Directions for this task: Look through the material and copy each line holding "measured".

Collected data:

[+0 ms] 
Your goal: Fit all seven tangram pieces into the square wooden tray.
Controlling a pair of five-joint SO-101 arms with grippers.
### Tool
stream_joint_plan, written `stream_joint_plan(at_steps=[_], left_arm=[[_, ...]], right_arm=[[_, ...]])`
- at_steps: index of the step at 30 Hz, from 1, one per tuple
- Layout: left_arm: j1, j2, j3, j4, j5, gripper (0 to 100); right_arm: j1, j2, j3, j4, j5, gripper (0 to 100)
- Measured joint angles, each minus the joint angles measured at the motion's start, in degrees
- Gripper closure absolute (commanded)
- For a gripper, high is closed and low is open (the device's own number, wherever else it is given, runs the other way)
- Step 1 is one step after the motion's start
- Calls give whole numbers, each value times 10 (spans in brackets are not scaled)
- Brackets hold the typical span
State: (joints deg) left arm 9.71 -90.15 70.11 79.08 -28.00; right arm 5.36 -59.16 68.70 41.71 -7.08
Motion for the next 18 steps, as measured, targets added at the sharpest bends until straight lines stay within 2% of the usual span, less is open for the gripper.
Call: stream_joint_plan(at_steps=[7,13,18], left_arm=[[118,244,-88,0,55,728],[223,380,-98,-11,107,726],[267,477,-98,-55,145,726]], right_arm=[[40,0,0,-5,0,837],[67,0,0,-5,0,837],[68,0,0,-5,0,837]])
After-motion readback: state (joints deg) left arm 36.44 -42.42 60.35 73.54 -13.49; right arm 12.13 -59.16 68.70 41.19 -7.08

Written solution:
- Measured joint angles, each minus the joint angles measured at the motion's start, in degrees
Motion for the next 18 steps, as measured, targets added at the sharpest bends until straight lines stay within 2% of the usual span, less is open for the gripper.

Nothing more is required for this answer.